**Task requirements**
Your answer should consist of every line in the records that holds "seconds".

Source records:
Start of Block
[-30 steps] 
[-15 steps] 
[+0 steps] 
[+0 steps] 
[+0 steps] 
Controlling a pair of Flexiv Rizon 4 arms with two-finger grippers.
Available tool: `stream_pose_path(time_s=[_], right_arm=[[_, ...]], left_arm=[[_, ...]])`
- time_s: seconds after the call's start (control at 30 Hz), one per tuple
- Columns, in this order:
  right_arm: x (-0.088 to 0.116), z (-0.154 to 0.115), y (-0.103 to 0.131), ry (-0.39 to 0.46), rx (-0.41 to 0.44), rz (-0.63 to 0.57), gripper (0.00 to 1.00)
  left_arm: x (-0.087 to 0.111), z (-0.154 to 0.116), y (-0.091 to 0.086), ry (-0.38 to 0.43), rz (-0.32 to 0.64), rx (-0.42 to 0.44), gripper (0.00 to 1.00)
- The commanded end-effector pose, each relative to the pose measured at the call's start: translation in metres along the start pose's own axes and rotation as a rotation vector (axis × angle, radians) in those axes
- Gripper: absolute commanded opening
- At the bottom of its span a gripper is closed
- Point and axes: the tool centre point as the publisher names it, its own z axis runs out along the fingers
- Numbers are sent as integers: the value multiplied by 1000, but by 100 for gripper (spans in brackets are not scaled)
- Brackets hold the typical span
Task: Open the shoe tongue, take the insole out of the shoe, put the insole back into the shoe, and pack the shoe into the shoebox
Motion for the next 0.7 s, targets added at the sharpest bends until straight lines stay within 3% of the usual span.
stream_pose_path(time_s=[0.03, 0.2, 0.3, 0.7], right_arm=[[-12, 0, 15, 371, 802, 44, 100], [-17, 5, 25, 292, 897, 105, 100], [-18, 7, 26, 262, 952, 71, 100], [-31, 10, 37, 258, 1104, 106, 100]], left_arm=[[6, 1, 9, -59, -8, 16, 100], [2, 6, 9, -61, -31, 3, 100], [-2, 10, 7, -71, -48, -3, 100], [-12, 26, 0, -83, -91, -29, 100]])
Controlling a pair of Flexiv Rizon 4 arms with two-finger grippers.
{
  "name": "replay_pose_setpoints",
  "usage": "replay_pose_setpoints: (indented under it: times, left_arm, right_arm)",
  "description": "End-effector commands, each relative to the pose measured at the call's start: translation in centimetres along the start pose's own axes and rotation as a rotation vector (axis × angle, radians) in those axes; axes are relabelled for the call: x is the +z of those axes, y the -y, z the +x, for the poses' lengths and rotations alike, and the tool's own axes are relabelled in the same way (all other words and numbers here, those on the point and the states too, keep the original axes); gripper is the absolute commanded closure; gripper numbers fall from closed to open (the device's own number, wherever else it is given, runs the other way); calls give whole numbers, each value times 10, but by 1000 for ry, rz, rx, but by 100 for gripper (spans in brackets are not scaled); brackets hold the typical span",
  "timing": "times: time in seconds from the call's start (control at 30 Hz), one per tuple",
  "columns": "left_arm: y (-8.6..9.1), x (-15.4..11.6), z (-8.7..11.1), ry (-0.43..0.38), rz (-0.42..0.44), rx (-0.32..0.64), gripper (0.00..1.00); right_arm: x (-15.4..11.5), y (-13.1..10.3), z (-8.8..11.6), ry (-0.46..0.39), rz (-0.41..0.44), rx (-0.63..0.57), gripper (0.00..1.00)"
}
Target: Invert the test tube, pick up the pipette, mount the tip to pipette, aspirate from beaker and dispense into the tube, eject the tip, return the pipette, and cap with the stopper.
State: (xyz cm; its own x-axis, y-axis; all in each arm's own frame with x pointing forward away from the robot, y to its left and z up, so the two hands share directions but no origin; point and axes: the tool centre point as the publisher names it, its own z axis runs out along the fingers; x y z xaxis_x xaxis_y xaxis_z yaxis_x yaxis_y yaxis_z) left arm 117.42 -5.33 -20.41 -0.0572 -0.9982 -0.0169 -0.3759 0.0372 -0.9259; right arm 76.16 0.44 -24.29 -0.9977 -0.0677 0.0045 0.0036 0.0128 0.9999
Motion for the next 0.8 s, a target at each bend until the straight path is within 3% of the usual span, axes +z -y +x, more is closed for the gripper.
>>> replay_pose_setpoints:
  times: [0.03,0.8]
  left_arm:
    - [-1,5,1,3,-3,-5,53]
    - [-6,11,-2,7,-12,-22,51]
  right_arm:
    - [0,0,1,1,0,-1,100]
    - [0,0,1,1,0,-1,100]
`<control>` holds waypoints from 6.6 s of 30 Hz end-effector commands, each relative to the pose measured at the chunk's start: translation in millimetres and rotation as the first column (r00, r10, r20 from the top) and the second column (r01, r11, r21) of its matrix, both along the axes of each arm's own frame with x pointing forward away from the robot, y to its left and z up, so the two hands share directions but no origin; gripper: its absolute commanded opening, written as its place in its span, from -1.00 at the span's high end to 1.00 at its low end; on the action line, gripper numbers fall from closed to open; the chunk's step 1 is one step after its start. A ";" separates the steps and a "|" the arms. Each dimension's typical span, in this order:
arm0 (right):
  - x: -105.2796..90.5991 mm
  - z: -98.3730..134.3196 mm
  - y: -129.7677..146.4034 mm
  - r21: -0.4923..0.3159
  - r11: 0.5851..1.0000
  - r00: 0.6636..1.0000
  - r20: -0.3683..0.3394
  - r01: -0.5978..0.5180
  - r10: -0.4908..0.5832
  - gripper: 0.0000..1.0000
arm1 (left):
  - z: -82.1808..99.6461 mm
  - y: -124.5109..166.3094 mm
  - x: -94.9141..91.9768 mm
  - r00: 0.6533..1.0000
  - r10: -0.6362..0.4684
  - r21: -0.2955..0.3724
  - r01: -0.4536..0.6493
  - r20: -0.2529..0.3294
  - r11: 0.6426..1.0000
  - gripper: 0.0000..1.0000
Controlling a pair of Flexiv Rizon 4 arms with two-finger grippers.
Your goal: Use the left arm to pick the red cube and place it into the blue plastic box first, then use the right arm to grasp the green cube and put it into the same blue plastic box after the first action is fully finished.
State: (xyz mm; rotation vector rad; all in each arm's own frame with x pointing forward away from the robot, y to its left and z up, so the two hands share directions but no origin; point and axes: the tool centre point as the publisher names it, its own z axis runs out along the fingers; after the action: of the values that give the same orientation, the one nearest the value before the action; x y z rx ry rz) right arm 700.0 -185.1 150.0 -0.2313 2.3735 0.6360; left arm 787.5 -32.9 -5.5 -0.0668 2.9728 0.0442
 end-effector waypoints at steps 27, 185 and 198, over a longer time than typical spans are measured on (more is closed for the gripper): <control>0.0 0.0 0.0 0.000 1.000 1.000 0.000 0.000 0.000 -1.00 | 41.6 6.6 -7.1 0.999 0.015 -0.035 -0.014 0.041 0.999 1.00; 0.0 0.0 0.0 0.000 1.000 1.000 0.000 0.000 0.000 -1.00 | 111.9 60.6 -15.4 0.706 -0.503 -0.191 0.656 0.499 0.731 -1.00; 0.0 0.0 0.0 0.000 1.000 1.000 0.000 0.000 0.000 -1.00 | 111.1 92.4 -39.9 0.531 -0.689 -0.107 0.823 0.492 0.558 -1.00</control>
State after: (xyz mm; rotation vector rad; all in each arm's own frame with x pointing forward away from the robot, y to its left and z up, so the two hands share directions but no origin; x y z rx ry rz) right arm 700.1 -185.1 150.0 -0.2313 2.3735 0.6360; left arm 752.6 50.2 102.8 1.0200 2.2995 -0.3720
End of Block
**Expected answer**
- time_s: seconds after the call's start (control at 30 Hz), one per tuple
  "timing": "times: time in seconds from the call's start (control at 30 Hz), one per tuple",

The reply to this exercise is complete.